Back before I became a scientist, and before I had seriously considered what the word "natural" means, and before I was considering efficacy at the same level (or above) as "natural"-ness, there was a face wash I liked. It is called DermaMed Acne Wash. It has only four ingredients listed, so I thought it might be a good starting place for attempting a product duplication.

The ingredients are water, green tea extract, cocamidopropyl betaine, and salicylic acid. There is no preservative explicitly listed in the ingredients. It seems likely that the anti-acne ingredient, salicylic acid, is also serving as the preservative. This is a common trick used by "natural" products companies; they tend to use multi-purpose ingredients so they can claim "no preservatives," which is a silly claim to make if your consumers have even the vaguest knowledge of biology.

Salicylic acid is allowable in European cosmetic products as a preservative at up to 0.5% (reference); the consensus seems to be that it is bactericidal, and works against mould and fungi, but that its efficacy is dependent on the formulation.

So, I gave it a shot. I took a guess at how much surfactant (cocamidopropyl betaine, the ingredient that makes this a cleanser) they might have used, my guess was 16%. I knew the salicylic acid was 2%, because they have to state the concentration of active/medicinal ingredients. Extracts are generally used at 1-2% or less, so I went for 1%. And water makes up the rest.

I boiled up my water and mixed it with the other ingredients. I was doubtful about the salicylic acid dissolving nicely, since I'd seen it precipitate before. Surfactants can help with the solubility though, so I was willing to try. I put my definitely-not-the-same-colour-as-the-commercial-product concoction into a foamer bottle, since it was super runny (runnier than the store-bought version, probably meaning I had used less surfactant than they did), and went about my business. The commercial producer likely used a liquid green tea extract (and a green dye by the looks of things), while I was using a powdered extract, so that would account for the colour difference.

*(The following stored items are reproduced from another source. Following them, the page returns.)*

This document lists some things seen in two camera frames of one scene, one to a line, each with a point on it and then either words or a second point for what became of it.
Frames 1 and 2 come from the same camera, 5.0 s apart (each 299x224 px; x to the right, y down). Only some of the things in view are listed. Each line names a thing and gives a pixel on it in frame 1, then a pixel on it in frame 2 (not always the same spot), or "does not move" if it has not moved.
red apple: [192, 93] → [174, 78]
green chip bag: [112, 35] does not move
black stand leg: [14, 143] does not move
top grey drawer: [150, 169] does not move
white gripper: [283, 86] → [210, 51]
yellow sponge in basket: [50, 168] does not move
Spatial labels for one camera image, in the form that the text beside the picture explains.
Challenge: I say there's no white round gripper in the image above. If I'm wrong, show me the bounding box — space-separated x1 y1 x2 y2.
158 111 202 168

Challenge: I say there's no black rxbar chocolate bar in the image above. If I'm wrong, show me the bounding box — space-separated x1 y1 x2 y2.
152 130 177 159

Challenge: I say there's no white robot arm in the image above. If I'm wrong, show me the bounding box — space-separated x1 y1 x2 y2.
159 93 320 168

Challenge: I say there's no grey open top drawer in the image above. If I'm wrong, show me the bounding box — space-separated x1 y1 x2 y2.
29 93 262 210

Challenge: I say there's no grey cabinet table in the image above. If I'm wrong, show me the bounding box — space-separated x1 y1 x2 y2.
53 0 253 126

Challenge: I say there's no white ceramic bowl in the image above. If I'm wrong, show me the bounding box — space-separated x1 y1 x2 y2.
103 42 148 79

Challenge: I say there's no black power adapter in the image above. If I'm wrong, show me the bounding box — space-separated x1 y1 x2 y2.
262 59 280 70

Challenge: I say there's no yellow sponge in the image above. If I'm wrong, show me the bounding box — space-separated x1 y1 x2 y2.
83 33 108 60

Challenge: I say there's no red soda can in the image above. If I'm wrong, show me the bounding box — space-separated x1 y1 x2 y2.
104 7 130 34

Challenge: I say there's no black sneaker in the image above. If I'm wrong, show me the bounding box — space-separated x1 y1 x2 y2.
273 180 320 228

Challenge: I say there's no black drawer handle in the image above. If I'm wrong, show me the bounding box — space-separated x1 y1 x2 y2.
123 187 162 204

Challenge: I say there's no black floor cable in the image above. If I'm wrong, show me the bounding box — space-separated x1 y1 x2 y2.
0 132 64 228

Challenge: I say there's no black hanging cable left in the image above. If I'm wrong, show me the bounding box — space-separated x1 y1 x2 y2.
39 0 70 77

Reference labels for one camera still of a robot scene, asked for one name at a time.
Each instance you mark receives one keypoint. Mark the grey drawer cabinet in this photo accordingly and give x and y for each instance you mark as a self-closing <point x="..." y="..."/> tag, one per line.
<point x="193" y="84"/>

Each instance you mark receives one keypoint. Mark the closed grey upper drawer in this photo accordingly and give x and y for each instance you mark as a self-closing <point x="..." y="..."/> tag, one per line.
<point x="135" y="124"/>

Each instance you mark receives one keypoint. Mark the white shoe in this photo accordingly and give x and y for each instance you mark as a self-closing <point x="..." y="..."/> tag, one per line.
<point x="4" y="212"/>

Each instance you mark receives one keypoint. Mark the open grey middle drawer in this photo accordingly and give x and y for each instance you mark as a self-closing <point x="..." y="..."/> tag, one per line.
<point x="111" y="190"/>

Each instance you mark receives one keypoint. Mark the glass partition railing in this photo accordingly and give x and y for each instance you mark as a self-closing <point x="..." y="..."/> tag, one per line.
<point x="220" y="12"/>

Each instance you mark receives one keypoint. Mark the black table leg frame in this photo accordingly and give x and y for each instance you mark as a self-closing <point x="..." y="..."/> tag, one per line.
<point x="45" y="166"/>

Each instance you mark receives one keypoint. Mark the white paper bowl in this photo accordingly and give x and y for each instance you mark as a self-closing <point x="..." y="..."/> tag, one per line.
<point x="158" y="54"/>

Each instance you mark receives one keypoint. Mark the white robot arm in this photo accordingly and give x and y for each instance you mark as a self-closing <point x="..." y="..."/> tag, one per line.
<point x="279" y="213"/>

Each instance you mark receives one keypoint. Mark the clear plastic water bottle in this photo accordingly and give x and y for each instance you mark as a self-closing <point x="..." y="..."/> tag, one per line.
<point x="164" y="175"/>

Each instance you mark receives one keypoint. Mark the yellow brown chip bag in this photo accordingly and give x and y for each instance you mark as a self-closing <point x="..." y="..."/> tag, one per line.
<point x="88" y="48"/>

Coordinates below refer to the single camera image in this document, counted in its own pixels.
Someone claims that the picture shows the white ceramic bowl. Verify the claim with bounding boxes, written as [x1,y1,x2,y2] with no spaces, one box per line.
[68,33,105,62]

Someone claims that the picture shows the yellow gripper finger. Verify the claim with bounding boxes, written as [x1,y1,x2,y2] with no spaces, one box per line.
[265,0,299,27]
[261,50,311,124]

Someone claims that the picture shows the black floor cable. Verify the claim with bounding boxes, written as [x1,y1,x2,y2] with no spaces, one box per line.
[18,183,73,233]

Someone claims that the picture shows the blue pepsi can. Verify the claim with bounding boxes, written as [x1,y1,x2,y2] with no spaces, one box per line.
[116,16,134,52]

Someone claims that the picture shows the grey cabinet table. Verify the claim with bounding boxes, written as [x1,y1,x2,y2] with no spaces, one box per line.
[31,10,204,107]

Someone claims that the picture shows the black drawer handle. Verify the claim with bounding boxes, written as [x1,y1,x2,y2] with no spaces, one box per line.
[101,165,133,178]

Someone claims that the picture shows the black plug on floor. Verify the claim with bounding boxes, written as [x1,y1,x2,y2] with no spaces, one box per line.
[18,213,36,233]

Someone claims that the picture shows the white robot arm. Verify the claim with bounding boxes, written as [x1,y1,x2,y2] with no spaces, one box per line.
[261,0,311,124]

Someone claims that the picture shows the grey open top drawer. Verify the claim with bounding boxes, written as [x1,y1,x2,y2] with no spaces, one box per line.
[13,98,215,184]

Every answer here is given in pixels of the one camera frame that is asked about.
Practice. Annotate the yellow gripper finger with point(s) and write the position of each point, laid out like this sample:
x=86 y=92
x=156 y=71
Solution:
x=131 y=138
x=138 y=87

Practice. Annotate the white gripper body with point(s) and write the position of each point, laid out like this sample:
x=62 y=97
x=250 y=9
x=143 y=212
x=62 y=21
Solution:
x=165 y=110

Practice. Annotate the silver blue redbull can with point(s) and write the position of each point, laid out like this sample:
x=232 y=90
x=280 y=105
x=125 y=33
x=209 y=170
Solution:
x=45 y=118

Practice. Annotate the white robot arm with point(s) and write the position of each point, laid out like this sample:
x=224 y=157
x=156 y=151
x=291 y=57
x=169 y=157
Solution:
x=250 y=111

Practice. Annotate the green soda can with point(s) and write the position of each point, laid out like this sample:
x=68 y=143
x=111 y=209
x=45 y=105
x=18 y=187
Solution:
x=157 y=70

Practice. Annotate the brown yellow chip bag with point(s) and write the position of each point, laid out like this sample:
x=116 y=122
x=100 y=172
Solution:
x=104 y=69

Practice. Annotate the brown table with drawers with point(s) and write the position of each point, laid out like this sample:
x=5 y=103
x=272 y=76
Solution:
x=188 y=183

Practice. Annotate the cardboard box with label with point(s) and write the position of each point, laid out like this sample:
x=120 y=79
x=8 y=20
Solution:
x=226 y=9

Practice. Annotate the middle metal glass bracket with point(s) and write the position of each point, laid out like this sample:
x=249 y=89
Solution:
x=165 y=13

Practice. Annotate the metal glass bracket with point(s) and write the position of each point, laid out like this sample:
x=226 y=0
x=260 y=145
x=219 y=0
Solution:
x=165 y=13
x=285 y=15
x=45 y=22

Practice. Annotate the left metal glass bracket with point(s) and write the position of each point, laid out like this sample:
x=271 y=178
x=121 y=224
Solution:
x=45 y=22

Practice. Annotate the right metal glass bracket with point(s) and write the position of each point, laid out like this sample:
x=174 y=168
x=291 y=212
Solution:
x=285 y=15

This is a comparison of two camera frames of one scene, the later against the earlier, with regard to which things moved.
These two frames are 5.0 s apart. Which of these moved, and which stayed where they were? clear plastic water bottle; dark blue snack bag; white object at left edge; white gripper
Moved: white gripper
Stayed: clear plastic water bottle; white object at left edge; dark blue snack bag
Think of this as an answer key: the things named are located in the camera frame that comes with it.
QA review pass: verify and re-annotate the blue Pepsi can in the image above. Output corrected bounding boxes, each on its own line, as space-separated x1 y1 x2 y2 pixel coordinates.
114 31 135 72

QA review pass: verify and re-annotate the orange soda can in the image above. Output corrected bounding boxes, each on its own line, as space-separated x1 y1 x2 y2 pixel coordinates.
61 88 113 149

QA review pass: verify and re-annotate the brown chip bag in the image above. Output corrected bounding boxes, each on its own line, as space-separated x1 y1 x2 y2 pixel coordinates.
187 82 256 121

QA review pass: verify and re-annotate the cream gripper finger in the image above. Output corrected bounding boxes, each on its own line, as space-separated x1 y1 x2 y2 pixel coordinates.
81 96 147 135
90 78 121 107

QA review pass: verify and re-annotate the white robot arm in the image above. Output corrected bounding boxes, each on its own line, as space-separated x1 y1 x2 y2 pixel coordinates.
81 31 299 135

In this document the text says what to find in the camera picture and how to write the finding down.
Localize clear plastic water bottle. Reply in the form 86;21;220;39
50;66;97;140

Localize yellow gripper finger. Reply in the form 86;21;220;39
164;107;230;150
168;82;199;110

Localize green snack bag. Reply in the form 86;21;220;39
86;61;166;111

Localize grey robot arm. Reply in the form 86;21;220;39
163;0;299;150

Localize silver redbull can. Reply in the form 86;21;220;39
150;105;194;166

A while later I had a look at my bottle of stuff; it seemed like the surfactant and green tea were sticking together and separating out of the water. I gave it a shake and let it be. Overnight, the salicylic acid precipitated out of the solution.

I liked how smooth it made my skin feel, so I used it in spite of its shortcomings, just shaking it up before pumping some out so I wouldn't get a face-full of salicylic acid, but I only made 50 g and I doubt if I will try this recipe again without major modifications. It really does make me wonder how accurate the product labelling is.